▶ [DESCRIPTION OF THE TASK] Across the entries below, determine how many lines include the word "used". State only the resulting number.

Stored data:
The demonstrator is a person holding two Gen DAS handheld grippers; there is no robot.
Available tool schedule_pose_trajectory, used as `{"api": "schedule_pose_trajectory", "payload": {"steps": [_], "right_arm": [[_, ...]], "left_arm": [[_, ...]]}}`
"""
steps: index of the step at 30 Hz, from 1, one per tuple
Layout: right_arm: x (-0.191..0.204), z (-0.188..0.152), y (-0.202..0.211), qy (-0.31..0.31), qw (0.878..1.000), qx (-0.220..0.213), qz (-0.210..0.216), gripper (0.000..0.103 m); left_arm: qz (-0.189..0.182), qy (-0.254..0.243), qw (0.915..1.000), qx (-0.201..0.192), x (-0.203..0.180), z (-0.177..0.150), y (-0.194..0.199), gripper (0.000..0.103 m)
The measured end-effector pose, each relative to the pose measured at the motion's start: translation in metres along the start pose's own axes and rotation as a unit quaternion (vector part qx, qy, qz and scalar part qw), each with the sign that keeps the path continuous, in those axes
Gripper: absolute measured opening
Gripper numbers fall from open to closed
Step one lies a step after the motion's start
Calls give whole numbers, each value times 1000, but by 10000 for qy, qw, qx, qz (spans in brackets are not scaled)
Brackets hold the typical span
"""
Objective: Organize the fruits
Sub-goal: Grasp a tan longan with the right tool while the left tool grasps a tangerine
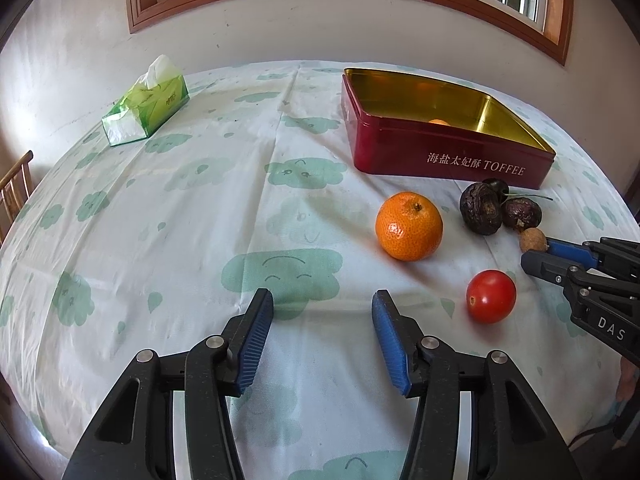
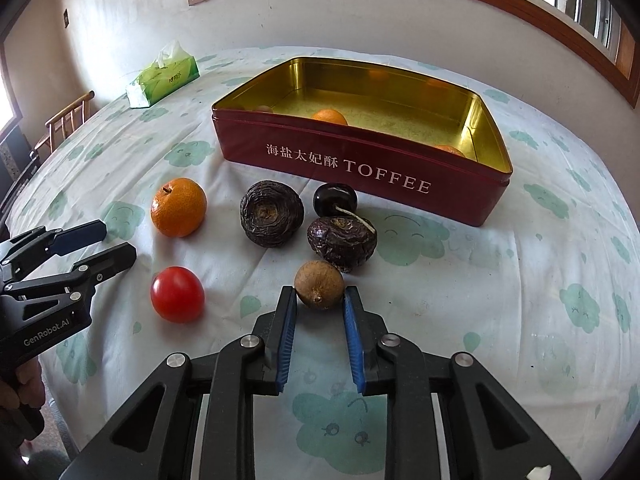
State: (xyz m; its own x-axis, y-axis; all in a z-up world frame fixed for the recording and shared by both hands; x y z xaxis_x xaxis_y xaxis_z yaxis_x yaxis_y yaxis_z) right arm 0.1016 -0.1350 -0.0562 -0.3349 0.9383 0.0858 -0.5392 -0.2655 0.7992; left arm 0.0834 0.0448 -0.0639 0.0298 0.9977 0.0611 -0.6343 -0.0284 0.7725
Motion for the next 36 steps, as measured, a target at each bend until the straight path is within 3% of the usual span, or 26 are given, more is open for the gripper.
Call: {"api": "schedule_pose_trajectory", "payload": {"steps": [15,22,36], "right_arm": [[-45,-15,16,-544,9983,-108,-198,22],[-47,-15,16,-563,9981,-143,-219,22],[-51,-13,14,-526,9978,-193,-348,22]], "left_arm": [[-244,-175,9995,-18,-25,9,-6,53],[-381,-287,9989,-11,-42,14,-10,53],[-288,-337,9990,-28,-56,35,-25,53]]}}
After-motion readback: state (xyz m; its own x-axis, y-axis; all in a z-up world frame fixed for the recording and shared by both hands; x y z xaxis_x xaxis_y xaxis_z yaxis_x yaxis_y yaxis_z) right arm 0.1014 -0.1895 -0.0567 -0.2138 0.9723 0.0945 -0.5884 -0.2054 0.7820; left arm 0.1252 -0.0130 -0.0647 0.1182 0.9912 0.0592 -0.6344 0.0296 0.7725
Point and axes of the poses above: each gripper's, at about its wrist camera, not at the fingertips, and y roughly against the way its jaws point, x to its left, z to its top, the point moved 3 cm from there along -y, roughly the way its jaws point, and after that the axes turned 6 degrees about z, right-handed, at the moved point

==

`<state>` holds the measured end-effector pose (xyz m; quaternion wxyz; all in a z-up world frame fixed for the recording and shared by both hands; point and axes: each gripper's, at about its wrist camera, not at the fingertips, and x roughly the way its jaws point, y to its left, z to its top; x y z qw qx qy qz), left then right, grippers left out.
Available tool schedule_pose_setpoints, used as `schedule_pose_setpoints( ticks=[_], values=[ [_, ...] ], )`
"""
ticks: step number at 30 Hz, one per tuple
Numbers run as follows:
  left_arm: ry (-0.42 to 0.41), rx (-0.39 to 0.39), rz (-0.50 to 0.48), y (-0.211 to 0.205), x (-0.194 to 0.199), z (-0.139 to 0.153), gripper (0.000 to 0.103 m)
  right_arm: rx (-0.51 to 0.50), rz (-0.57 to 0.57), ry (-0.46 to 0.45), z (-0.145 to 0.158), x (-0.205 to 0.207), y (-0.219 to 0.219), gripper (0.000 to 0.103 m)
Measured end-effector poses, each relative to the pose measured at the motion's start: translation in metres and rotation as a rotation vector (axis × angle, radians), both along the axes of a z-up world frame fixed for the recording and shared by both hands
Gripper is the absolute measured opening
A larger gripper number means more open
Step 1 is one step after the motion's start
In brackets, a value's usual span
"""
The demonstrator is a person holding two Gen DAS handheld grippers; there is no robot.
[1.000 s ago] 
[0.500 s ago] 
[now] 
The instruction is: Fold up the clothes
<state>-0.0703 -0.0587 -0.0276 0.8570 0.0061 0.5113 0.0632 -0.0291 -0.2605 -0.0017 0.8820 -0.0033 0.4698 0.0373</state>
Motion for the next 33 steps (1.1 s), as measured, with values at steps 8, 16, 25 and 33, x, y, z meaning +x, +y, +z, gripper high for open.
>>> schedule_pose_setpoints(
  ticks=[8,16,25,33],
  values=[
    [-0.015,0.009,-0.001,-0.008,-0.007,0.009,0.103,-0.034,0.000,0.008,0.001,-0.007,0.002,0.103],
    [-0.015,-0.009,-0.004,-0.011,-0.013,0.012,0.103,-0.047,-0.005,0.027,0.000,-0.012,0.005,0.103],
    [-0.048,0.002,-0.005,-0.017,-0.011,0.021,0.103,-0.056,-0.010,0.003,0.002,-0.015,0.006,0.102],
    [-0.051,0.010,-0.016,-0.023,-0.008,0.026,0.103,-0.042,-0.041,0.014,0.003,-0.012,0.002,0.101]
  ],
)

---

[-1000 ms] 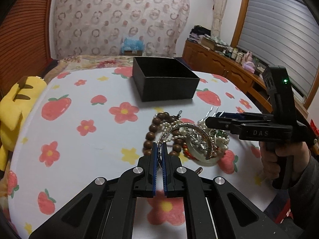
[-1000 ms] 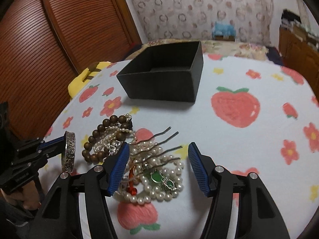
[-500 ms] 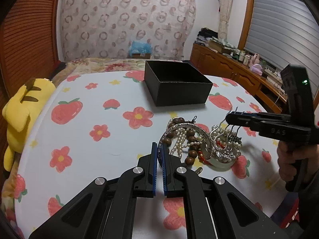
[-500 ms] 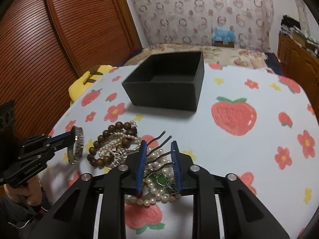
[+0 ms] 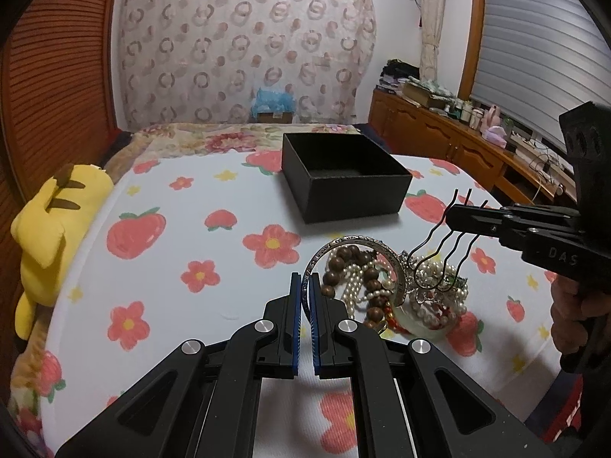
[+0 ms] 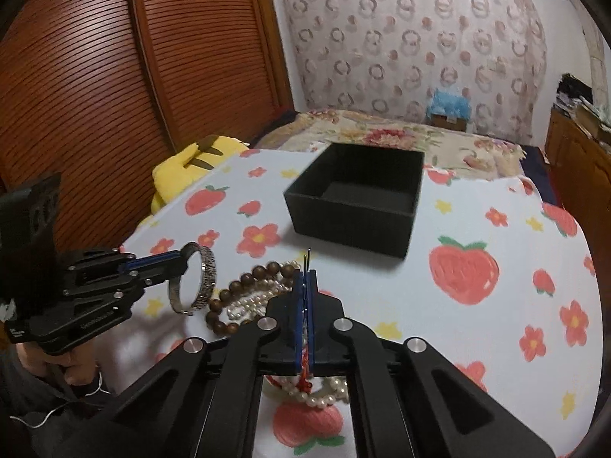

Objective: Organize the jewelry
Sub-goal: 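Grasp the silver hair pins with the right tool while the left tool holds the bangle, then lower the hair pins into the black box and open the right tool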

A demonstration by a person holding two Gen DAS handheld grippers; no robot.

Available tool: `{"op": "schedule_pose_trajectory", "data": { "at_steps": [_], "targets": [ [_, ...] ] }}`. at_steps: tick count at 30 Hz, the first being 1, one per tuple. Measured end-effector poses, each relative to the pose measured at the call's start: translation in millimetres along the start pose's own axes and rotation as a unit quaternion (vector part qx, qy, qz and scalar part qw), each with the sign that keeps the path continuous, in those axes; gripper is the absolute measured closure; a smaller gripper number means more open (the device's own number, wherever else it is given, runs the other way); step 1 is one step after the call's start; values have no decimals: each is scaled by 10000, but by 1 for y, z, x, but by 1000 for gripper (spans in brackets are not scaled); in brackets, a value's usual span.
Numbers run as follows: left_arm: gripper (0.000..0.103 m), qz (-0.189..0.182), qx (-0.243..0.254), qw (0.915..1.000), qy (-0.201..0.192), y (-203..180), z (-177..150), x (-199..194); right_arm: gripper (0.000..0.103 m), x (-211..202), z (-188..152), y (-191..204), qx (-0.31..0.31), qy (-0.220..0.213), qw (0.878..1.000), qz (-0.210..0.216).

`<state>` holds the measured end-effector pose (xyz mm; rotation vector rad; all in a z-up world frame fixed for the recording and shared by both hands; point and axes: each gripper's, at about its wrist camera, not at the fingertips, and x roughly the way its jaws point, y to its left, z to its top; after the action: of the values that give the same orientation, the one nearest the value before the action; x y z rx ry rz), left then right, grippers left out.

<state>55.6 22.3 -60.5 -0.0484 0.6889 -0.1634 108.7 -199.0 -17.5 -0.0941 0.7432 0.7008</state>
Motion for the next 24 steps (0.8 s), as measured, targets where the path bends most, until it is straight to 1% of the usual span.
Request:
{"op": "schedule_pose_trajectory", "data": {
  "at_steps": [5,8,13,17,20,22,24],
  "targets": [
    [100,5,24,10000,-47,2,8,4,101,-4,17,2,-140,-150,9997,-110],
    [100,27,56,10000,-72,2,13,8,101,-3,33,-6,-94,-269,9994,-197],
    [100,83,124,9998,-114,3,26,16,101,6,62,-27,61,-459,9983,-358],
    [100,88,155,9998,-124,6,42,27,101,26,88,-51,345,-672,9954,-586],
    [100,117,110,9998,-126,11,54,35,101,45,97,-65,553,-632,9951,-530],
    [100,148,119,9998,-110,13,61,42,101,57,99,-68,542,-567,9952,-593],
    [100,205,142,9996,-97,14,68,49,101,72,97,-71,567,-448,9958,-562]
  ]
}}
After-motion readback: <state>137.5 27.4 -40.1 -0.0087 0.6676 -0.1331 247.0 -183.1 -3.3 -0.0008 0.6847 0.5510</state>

▶ [ANSWER AREA] 2